• Work to complete
The response should hold each line from the entries below where "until" is found.

Top of Data to examine

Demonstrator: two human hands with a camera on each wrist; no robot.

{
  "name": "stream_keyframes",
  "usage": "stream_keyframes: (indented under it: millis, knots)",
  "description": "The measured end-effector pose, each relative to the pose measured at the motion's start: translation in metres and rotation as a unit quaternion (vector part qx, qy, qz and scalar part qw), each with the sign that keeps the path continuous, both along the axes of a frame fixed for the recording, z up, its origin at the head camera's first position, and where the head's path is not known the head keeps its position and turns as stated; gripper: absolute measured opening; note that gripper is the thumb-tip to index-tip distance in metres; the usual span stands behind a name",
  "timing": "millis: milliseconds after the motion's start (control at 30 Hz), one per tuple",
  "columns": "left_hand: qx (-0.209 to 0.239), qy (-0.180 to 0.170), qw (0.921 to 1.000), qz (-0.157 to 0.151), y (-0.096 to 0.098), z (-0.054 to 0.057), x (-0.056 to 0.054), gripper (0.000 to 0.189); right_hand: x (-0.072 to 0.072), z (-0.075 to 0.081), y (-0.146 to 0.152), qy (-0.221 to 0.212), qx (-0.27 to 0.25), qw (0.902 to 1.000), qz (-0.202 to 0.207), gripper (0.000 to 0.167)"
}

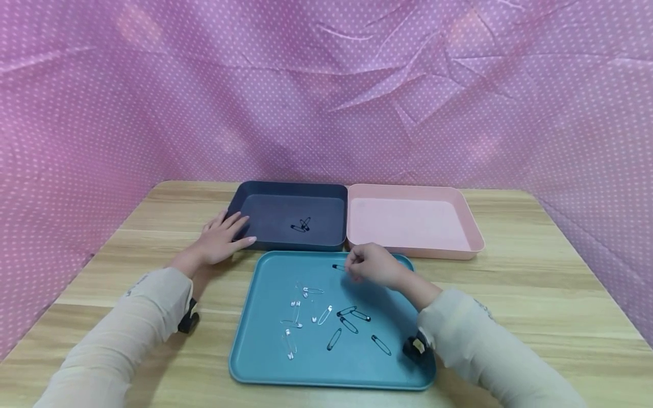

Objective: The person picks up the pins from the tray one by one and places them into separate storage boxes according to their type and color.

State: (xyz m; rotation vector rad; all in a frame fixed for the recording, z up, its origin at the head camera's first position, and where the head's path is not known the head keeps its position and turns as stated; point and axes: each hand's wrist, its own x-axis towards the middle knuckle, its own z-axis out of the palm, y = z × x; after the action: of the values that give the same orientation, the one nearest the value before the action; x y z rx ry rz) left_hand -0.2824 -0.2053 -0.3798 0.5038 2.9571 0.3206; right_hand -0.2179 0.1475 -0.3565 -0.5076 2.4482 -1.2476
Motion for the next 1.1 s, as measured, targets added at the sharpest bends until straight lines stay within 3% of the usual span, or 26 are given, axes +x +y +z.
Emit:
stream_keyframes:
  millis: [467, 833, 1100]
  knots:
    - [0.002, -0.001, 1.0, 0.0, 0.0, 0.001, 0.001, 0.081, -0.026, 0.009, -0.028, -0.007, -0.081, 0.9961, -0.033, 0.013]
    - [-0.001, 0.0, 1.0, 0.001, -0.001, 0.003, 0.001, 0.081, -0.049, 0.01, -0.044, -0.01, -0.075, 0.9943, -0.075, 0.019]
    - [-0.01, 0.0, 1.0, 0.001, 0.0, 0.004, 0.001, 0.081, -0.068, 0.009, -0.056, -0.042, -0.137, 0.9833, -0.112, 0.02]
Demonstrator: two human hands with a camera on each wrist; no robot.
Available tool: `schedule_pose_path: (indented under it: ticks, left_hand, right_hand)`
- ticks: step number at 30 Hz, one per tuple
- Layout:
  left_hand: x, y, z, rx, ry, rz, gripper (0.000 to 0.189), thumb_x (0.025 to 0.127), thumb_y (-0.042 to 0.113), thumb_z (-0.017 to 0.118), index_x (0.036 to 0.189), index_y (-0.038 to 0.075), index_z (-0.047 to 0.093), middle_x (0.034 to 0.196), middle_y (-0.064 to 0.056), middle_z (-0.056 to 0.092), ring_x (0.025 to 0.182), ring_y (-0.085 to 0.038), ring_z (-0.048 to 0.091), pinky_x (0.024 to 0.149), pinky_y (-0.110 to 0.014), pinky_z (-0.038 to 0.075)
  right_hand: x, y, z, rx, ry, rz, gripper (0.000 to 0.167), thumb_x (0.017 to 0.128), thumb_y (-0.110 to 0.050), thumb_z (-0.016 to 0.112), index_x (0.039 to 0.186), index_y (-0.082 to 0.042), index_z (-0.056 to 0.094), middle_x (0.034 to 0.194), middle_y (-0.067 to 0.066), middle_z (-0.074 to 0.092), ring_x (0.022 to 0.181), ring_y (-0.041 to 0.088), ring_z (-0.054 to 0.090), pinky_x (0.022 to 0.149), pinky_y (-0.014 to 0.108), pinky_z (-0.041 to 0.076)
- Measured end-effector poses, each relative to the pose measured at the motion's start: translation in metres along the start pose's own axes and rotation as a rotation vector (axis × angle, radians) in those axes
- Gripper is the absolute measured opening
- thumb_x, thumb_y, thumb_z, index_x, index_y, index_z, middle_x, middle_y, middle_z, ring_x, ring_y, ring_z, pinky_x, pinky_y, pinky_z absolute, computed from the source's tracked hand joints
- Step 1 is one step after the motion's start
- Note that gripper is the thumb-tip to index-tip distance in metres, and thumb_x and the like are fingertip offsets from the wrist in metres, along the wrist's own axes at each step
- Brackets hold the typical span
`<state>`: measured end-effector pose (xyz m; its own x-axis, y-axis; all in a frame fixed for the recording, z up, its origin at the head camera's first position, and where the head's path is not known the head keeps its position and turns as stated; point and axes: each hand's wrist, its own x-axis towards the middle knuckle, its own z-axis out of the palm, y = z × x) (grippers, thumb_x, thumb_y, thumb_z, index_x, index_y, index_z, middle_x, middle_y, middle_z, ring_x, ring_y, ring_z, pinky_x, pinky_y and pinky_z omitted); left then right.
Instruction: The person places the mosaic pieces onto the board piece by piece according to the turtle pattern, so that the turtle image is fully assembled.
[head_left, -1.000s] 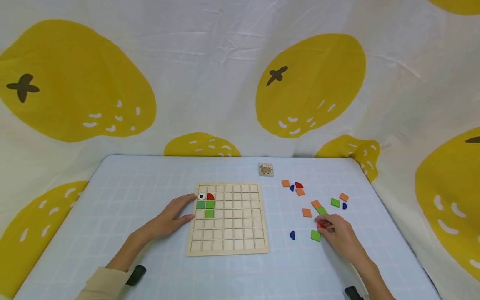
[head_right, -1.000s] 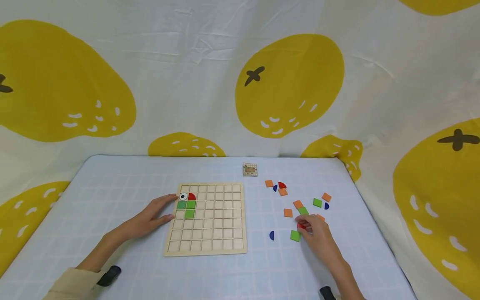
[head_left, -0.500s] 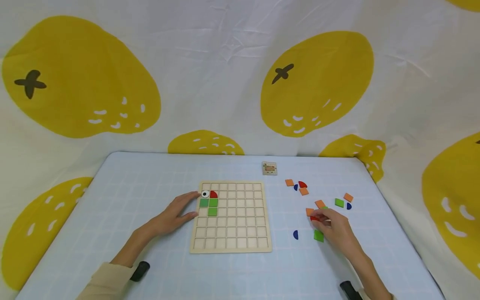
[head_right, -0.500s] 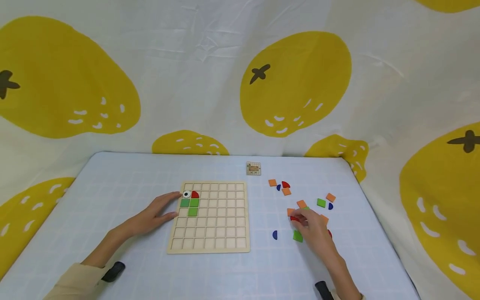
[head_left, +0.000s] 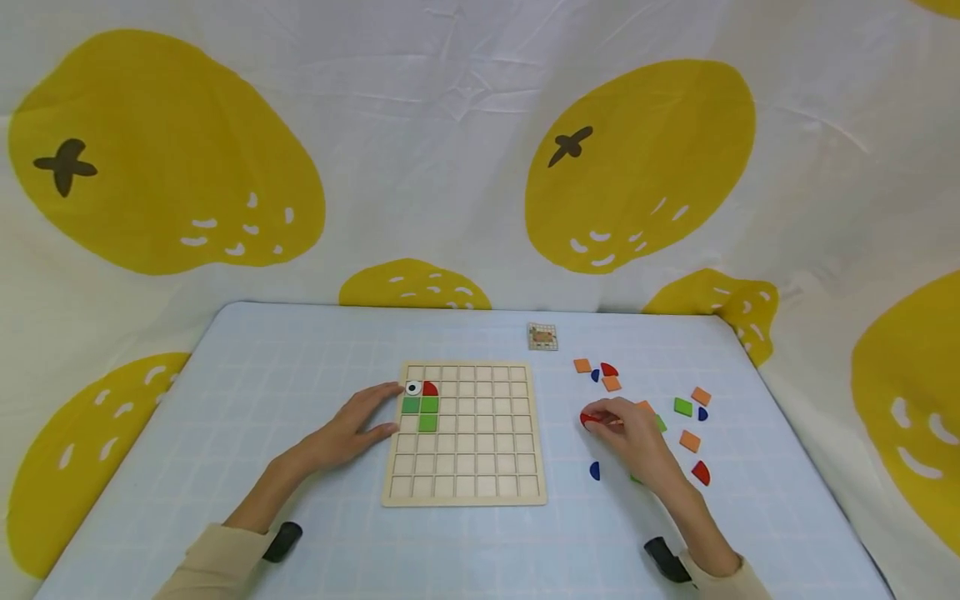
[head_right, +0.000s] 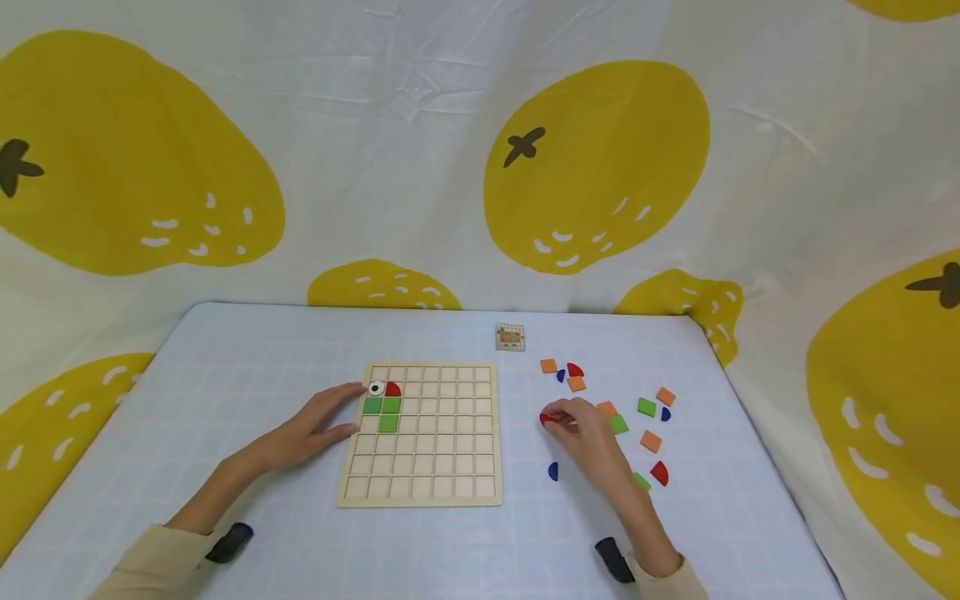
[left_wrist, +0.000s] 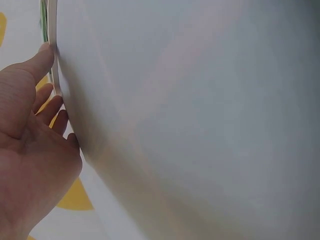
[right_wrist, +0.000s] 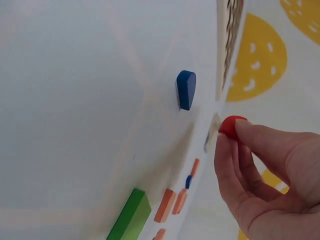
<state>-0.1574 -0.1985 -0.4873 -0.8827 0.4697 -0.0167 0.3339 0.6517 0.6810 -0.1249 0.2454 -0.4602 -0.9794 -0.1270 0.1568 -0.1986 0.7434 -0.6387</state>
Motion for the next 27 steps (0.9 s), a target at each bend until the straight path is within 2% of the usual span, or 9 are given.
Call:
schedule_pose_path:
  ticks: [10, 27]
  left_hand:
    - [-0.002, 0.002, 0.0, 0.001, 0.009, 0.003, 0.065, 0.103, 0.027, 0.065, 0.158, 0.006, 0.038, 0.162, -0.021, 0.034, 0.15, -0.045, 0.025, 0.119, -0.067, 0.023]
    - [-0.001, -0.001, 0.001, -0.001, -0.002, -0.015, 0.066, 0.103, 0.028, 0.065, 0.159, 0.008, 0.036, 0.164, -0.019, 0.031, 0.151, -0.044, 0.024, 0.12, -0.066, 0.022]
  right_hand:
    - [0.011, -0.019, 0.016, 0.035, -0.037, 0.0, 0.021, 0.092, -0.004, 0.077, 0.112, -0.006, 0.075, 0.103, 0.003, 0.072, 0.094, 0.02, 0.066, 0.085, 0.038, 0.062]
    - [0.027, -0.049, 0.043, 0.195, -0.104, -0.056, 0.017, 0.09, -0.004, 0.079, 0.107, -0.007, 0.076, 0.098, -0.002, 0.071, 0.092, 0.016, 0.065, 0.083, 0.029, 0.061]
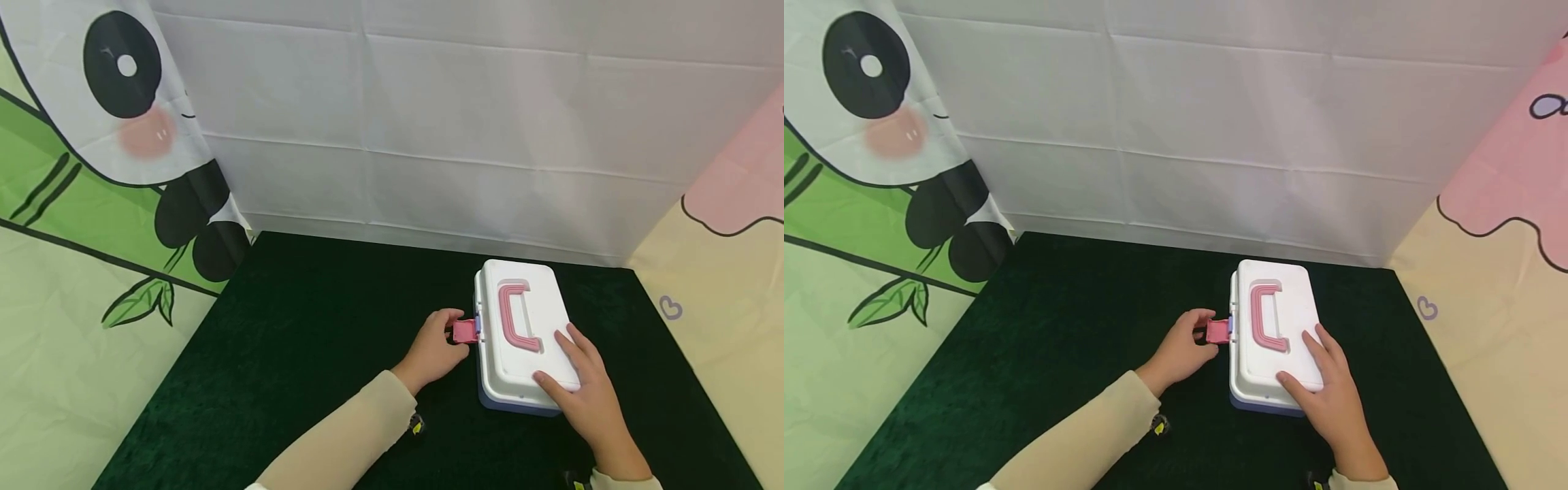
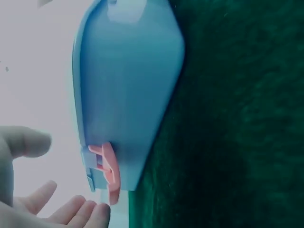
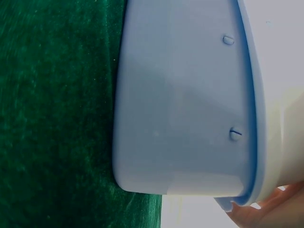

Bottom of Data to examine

• Solution below
Motion for the next 1.1 s, as measured, targets added at the sharpest bends until straight lines stay within 3% of the usual span, or 26 are given, axes +x +y +z.
Motion for the next 27 steps (0.9 s), a target at each bend until the straight path is within 2% of the usual span, or 9 are given.

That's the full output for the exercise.